あくまで私個人の認識ではありますが、ゾンビ映画がここまでメジャーになったのはバイオハザードがあったからなんじゃないかなと。


少なくともそれ以前のゾンビ映画ってホラーやスプラッター寄りのおどろおどろしいイメージが強かったと思うんですよね。


ゾンビ映画というジャンルも今ほど盛んではなく、むしろ一昔前に流行ったジャンルくらいだったと思います。


少なくとも当時ライト層であった私にとってはそんな感じでした。


そんなゾンビ映画をおどろおどろしいマニア向けなスプラッターホラーから、スタイリッシュなサバイバルアクションという大衆娯楽にまで昇華させた功績というのはもっと評価されてもいいんじゃないかと。


それとこの映画によってゴア描写もかなり一般化したんじゃないかなと。


バイオハザードレベルの作品が大衆娯楽となったことで必然的に多くの人が過激描写に対する耐性を得たと思うんですよね。


それ以前ってバイオハザードレベルの描写のある映画って何かしら偏ったジャンルの映画だったと思うんですよね。


もちろん例外はそれなりにあったかとは思いますが、とはいえ大衆娯楽作品で隊長がサイコロステーキになっちゃうとか滅多になかったと思うんですよね。


そういう部分でも映画史に与えた影響ってかなり大きいんじゃないかと。


あくまで私個人の認識ではありますし、2000年代初頭の映画の転換点となった作品はバイオハザードシリーズだけではないかと思いますが、とはいえ決して小さくはない影響を与えていることだけは間違いないかと思います。


理屈では分かってはいても、この作品をちょっと認めたくはないみたいな気持ちも私はわかるのですが。


特に現代ゾンビ映画につながる大きな転換点として挙げられる2004年のザック・スナイダー監督、ジェームズ・ガン脚本によるリメイク版、『ドーン・オブ・ザ・デッド』はそれこそ革命的な作品。現代ゾンビ映画の金字塔とも言われていたりしますが。


バイオハザードはそれより2年早い2002年公開。そういう部分を考慮してもやはり過小評価されすぎている部分はあるんじゃないかと。


私も偏った趣味をしている人間なので、この作品を認めたくない側の気持ちというのは非常によくわかるのですが。


それとゾンビ映画というのは一概には語れない部分が多々あったりする非常に難しいジャンルであったりしますし。


そんな良くも悪くも様々な方面に影響を与えたバイオハザードシリーズですが、主演のミラ・ジョヴォ・ヴィッチのキャリアにも大きな影響を与えたかと思います。


本当にそれまでのミラ・ジョヴォ・ヴィッチと言ったら、赤髪のTMレボリューションみたいな服を着たフィフス・エレメントのイメージがかなり強かったんですよね。
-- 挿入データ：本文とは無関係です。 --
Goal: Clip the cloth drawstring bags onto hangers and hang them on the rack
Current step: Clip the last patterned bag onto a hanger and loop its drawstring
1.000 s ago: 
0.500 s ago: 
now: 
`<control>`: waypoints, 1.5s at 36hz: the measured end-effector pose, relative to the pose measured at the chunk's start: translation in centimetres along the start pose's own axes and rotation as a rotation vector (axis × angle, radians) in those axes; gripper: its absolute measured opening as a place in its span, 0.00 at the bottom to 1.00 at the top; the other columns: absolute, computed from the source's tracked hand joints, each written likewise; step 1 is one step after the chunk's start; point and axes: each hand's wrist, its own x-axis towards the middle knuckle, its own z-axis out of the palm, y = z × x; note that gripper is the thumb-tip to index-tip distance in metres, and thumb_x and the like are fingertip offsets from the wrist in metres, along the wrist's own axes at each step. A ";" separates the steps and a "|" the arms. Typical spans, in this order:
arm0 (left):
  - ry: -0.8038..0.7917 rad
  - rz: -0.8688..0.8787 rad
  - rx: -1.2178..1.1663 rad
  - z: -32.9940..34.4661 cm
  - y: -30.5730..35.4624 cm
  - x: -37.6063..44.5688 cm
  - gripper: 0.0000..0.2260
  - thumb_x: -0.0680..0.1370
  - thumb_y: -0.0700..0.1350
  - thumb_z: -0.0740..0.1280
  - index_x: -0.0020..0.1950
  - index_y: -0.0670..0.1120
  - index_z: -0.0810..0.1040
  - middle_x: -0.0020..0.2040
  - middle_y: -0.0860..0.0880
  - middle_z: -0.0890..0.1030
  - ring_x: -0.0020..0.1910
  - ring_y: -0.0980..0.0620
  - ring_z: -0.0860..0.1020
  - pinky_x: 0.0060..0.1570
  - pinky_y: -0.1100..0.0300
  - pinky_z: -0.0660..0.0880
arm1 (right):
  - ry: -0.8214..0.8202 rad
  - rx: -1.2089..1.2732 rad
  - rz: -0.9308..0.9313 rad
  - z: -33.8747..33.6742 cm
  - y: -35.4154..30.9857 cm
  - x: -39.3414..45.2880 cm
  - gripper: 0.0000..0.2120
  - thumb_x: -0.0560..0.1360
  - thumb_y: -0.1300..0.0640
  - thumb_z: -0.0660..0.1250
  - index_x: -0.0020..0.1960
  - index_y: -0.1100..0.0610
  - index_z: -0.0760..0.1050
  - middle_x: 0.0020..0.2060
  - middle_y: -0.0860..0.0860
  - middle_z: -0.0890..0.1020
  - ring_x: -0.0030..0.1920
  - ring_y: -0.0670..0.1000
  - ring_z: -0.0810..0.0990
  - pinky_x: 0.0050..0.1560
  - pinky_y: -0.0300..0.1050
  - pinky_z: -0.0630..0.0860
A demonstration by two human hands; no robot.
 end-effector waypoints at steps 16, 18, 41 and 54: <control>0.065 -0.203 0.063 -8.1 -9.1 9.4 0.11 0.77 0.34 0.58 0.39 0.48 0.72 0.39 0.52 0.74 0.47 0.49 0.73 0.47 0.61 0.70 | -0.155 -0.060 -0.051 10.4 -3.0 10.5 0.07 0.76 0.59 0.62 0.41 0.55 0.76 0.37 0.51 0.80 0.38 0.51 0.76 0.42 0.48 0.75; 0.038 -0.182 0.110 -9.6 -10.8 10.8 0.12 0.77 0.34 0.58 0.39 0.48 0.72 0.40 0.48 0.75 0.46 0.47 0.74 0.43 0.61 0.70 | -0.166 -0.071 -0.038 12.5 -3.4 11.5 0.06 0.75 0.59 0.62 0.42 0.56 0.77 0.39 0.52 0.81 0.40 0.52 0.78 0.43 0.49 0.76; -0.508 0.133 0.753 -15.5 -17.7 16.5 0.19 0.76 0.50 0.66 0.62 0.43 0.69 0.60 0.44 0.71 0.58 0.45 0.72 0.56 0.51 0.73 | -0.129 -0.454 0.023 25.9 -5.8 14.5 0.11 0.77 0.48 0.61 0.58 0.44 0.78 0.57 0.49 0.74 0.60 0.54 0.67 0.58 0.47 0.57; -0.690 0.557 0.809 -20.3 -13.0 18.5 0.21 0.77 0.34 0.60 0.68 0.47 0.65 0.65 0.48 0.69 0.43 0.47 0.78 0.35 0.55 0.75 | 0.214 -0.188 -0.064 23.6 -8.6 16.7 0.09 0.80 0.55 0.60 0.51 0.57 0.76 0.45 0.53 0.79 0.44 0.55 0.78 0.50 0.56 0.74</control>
厳密に言うとTMレボリューションがフィフス・エレメントのような格好をしていたのかもしれませんが。


それが一転して2000年代の映画における戦う女の代表格にまでなったのですから。


それまでの戦う女のイメージと言ったら圧倒的に 『ターミネーター』シリーズのサラ・コナーか『エイリアン』シリーズのエレン・リプリーだったと思うんですよね。


ただ、それらの作品の洗礼を受けていない世代にとっての戦う女のイメージと言ったらミラ・ジョヴォヴィッチがかなり強いのではないでしょうか。


もしくはアンジェリーナ・ジョリー。


個人的にそれ以降の世代が台頭してくる2010年代までの戦う女と言ったら圧倒的にこの2人のイメージです。


とはいえ今は2020年代。バイオハザードもシリーズが完結してしばらく経ちますし、今は別のリブート版が公開されたりもしています。


しかしミラ・ジョヴォ・ヴィッチを見ると未だにバイオハザードシリーズを連想してしまいますし、 新作映画の合間合間にバイオハザードシリーズをちょいちょいつまみたくなってしまいます。


バイオハザードって、本当に映画の合間合間のチェイサーのような役割にちょうどいい作品なんですよね。


シリーズのどこから見てもなんとなく楽しめますし。


続編ものの映画における冒頭のちょっとした回想で、バイオハザードほど効果的なものもなかなかないんじゃないかと思います。


本当にあの回想があれば前作見てなくても大体分かっちゃうんですよね。


いや、やってることめちゃくちゃなので冷静に考えると全然よくわからないのだけれど、ただわかった気にさせて、「あーなんかこれまでいろいろあったわけね。じゃあ本編いってみよう」と思わせる謎の説得力があるんですよね。


そこの部分も本当にポール・W・S・アンダーソン監督の素晴らしい才能なんじゃないかと思います。


というわけで今回はこの辺で。最後までお付き合いいただきありがとうございました。